Key findings include:
  • The deep-learning co-folding models were exposed to adversarial examples, including mutating binding sites, altering ligand charge distributions, and blocking binding pockets.
  • Despite physically implausible or impossible binding configurations (for instance, ligand charged the wrong way, binding site residues replaced by sterically blocking amino acids), the models still often predicted good binding poses.
  • From this, the authors conclude these models do not reliably respect physical constraints (e.g., electrostatics, hydrogen‐bonding networks, steric hindrance), and they fail to generalize when faced with new types of protein/ligand systems.
  • The paper argues for integrating physical and chemical priors into future models, making sure that machine‐learning models are not simply “black-box” pattern matchers, but respect the underlying molecular science.

A cautious but curious tone on where to go next

The news from Basel isn’t a refutation of AI in drug research; rather, it is a clarion call for more nuance and care.

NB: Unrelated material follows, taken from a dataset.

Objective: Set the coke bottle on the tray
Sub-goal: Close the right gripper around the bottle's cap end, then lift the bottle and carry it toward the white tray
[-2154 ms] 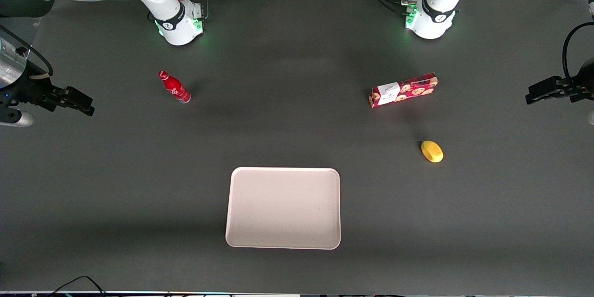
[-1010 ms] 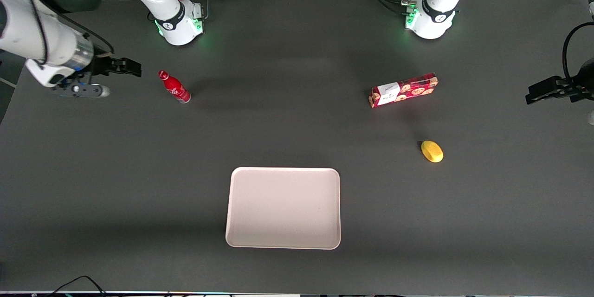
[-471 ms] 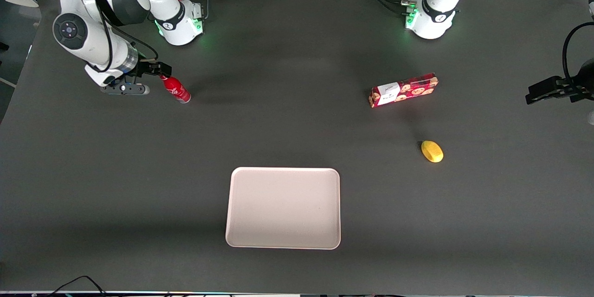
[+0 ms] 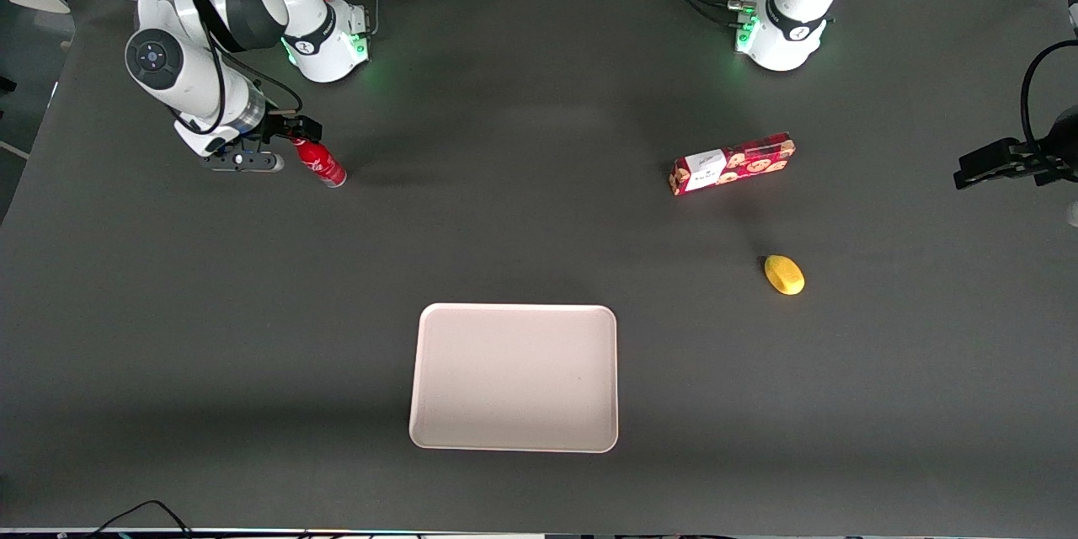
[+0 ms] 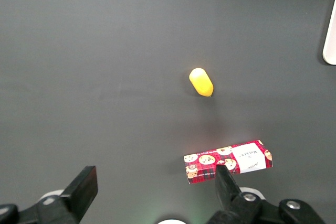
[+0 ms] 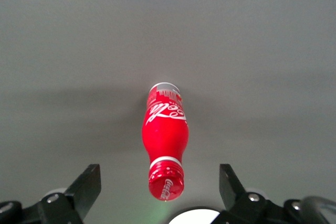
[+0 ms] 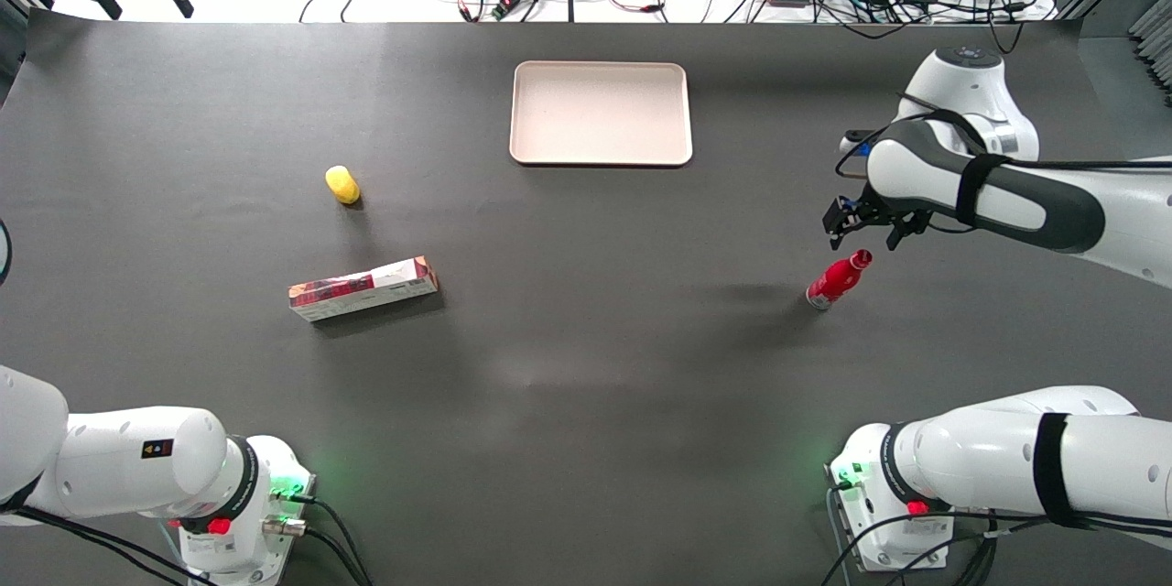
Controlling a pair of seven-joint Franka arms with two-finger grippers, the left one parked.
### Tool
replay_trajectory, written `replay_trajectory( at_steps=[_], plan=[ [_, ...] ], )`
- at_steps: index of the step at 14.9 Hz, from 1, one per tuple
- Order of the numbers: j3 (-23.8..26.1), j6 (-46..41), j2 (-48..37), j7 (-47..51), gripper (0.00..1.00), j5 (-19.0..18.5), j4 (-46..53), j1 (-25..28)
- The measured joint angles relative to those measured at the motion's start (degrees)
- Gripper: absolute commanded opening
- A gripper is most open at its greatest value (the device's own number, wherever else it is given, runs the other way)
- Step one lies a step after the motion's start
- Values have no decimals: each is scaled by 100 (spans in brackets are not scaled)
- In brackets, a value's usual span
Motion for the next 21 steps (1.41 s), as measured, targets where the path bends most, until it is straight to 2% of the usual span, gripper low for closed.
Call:
replay_trajectory(
  at_steps=[2, 3, 6, 9, 10, 13, 15, 21],
  plan=[
    [0, 81, -2, 24, 96, 0, -148, -1],
    [0, 100, -9, 29, 90, 0, -209, -3],
    [0, 184, -72, 36, 52, 0, -341, -5],
    [0, 186, -132, 38, 44, 0, -387, -5],
    [0, 186, -145, 38, 38, 0, -394, -5],
    [0, 189, -154, 39, 7, 0, -396, -5],
    [2, 194, -162, 39, 1, 17, -395, -2],
    [8, 32, -165, 39, 0, 17, -45, -2]
  ],
)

AI models have already changed what’s possible: predicting protein folds, accelerating docking predictions, and broadly expanding the realm of computational chemistry. Yet this research suggests there’s still an important gap between “predicting what we know” and “reasoning about what we don’t know.”
Going forward, several directions are ripe:
  • Hybrid modeling: combining data‐driven deep learning with traditional physics‐based modeling (electrostatics, molecular mechanics, quantum effects) might strengthen reliability.
  • Benchmarking on novel/rare systems: rather than just “hold‐out” samples similar to the training data, models should be challenged with radically new proteins or ligands to test generalization.
  • Transparent AI: understanding not just the output but the reasoning of models (why did they predict binding despite physically implausible input?).
  • Experimental validation remains crucial: even the most sophisticated prediction needs lab and computational cross-checks that consider real chemistry and physics.

Bottom line

In summary, the study conducted by the University of Basel presents a compelling assessment: while current AI models demonstrate remarkable capabilities, they may primarily rely on patterns derived from historical data rather than accurately simulating molecular interactions. This disparity is particularly significant in drug discovery, where novel targets and unforeseen chemical phenomena are commonplace. Therefore, bridging this gap is essential. Moving forward, a focus on integrating machine learning with physics-based insights holds the key to advancing the development of innovative therapeutics.